On Christmas night of 2020, Charlie Curran was visited by three ghosts: the Ghost of Eros Past, the Ghost of Thanatos Future, and the Ghost of In-Between Drives, or yours truly. It was in the course of this phantasmic visitation that we realised we were each sitting on remarkable—perhaps unparalleled―databases on the Covidian turn, that we’d do well to roll together.
What you’re about to witness are the minutes of that meeting.
But first things first (before we really go non-linear). Though you could fairly call it a review by two maniacal indexers, All Tomorrows Parties is emphatically not a 2020 retrospective: anyone can do that, many will and have. In alignment with Kulturinstinkt, this is tracer ammunition; meant to chart the multimedia course and contours of the three Aesthetic Waves I have identified thus far, through the lens of generally American―because culturally dominant―pop culture.
The First Aesthetic Wave started on March 11, with the official declaration of the pandemic, and it was the shortest and most psychedelic of the three; mostly because no one―including the experts―knew too much about the virus. It took place under warped institutional directives and incentives, and featured the first lockdowns and earliest exponential surge in deaths (which felt more staggering at 35,000 than they do now, at almost 350,000). The reorganization of pandemic time and space began to snowball into shape. And, while frontline and essential workers were sacrificed as ‘heroes’ on the altar of societal continuity, a palpable sense of Being-in-It-Together emerged, despite―or possibly because of―the suddenness and shock of forced physical distancing.
The Second Aesthetic Wave began no less abruptly with the death of George Floyd, which triggered an immediate and collective shrinking from the challenges and possibilities offered by the pandemic. Experts compromised popular trust, again, with their uncritical encouragement of the Black Lives Matters protests. Though it’s easy to frame this episode as being about justice, (pseudo)solidarity and uncontainable social unrest, these are also the civilizational veneers of a pent-up drive to crowd. Wave Two is thus an object lesson in how trailblazing can be premised on triviality and tribalism, or how to miss the forest for the trees (as reified in the portentous California wildfires). It encompasses the irreversible politisation and polarisation of the virus, and of masking. It also shows US events dominating the world stage despite the virus being global: a living essay on Zivilization and its malcontents.

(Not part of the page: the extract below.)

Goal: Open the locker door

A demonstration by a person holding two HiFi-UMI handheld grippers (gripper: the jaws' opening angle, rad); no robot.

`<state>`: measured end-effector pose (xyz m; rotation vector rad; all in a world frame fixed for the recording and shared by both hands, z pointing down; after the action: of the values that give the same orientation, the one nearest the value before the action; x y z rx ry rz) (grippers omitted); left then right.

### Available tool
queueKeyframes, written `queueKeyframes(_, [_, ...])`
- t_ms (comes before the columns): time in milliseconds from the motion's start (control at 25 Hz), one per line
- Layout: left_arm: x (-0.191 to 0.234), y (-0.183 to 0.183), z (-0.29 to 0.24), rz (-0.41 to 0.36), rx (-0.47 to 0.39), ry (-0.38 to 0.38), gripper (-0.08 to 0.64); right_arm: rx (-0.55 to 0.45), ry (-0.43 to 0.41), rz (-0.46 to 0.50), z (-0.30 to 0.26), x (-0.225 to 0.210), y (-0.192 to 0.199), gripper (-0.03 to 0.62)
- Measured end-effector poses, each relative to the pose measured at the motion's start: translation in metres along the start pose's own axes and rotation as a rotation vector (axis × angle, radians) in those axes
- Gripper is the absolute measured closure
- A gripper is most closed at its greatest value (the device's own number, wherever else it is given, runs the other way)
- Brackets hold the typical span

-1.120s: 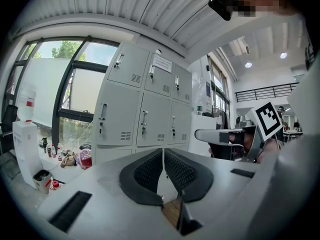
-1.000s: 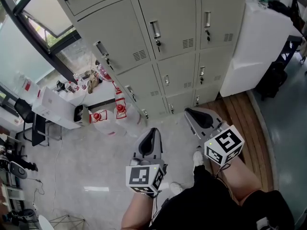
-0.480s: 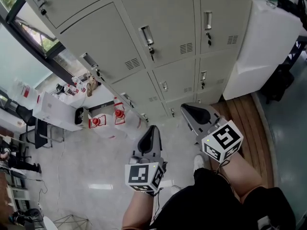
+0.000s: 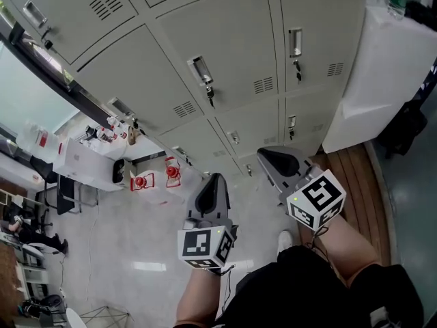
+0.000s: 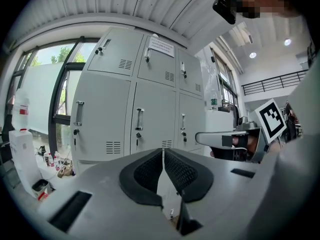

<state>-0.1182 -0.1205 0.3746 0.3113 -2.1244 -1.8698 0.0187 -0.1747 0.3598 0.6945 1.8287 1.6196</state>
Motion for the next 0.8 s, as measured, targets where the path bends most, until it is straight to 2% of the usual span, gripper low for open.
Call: queueKeyframes(800, [0.012,-0.032,-0.065,-0.022,-0.054,-0.11,0.535,-0.015,-0.041,-0.016,-0.011,-0.052,-0.011,0.538])
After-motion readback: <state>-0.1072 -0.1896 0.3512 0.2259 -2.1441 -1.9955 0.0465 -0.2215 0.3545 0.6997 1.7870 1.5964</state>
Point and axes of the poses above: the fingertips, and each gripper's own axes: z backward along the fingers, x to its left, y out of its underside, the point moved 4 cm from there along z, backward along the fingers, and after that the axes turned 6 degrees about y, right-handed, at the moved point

Wave Three took off this month with the approval of the approval. There is an air of optimism, as the zealotry of ‘I believe in science’ regains traction. Even so, lacks in global state capacity, vaccine hesitancy, economic precariousness, new viral mutations and second or third lockdowns should prepare us for an even angrier and more frustrated Fourth Aesthetic Wave. There is also a latent expectation the vaccine might yet reset us to an antecovidian normalcy of sorts. People who did not pass this Great Filter live among us (and us, among them). There are at least two splinter universes overlapping now, at growing friction with each other, and they will be impossible to reconcile. The place where Zivilization ends and Kultur begins is thus a subduction zone.

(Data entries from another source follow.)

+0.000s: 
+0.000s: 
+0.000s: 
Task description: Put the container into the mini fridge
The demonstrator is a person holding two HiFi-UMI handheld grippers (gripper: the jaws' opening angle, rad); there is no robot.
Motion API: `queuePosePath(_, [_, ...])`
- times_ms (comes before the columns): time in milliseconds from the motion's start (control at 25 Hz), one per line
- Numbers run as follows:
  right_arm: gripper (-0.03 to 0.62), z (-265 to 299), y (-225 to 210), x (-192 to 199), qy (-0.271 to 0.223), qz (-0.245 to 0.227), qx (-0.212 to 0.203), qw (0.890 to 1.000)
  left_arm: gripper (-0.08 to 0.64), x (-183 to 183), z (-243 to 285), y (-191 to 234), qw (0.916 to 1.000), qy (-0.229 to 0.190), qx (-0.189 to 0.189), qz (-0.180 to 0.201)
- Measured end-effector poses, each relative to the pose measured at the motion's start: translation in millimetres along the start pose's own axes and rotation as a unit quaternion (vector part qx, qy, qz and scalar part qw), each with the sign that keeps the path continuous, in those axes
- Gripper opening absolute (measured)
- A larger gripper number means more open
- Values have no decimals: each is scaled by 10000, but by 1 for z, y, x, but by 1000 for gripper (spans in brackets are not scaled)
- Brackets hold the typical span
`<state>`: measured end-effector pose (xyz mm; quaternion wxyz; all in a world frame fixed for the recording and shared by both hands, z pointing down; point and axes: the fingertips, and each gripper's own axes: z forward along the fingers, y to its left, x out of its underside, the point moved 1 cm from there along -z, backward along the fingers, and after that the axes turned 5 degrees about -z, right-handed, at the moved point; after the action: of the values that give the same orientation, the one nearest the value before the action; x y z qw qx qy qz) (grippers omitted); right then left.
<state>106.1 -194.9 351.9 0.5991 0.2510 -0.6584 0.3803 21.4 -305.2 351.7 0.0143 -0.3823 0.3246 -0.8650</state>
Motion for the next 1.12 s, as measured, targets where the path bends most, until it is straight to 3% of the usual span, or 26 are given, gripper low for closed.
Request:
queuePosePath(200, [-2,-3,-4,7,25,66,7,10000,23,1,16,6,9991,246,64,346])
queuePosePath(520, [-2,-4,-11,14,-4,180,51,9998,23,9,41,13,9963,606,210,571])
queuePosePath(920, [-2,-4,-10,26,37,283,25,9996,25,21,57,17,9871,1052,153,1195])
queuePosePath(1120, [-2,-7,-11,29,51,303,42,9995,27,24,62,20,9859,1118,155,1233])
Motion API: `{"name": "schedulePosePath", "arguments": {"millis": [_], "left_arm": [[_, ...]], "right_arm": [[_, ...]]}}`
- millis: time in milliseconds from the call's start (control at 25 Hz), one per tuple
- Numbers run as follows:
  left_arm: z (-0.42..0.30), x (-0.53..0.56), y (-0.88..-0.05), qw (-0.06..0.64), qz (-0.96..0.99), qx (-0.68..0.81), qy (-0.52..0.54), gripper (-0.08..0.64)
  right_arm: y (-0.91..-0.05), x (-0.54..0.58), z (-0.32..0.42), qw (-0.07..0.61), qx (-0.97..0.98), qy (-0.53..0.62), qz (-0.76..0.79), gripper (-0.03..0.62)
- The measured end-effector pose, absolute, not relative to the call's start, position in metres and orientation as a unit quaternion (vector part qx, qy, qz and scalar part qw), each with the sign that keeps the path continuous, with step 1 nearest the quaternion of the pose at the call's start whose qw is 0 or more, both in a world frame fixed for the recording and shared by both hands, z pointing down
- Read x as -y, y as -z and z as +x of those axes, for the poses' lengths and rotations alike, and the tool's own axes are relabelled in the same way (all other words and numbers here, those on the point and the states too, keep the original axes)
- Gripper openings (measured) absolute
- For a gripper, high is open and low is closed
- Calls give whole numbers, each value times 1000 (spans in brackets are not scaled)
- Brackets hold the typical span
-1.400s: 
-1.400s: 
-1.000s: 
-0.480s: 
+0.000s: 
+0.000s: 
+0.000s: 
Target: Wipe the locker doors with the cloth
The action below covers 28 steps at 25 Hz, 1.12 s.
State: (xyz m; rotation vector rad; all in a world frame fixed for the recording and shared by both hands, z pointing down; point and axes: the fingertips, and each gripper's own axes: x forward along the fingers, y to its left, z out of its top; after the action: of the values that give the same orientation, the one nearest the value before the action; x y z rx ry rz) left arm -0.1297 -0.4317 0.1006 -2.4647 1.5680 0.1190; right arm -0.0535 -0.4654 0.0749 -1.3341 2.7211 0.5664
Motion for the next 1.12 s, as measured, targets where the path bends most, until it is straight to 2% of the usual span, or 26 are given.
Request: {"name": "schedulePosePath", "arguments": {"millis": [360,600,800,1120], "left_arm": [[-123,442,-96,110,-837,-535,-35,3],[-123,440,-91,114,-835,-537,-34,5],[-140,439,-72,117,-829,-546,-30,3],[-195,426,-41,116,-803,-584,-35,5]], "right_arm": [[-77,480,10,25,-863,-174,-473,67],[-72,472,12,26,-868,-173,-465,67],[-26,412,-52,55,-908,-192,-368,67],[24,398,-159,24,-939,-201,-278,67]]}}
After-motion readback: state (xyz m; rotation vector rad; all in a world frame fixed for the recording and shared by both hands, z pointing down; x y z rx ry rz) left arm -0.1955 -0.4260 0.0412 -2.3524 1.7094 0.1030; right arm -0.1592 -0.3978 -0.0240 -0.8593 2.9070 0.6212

This should help explain how All Tomorrows Parties is avant-garde—frontline, rather than say, guerrilla—filmmaking. Though Charlie and I are not battlefield medics, we are feasibly something between field scouts and war correspondents. As the former, we are prepared to be the ones cultural forces aim for. As the latter, we hope to catch it all on film—for the record.
All Tomorrows Parties is all noise and all signal, all at once; slightly more and less than film as we are used to. By definition, it’s synthetic. As an exercise in composition, it will be archival. It is part cut-up, part video-clip, part found art, part infomercial and part video-essay; montage and post-iche. It is [n]on-sense poetry that taps into the cultural motifs of our age of sped-up simulacra, acknowledging these are more (and more) often found on surfaces, in glitches. It is a transmission device from within the epochal event horizon. It is assemblage and slippage. It will be shot into the bloodstream, not the mainstream, as a lure for compound-eyed sighthounds. It is the recent future and the short now and a culture war machine insofar as implicit in what’s here is what’s next.
There are real limits, I believe―acceleration and velocity foremost among them―to what can be accurately conveyed in writing about a world-historical shift of this magnitude and nature in real time. This is why we will resort to audiovisual media and writing—ranging from the psychoacoustic to the semiautomatic—to generate a manner of representation that assists our navigation of the spectrum going from memes and egregores.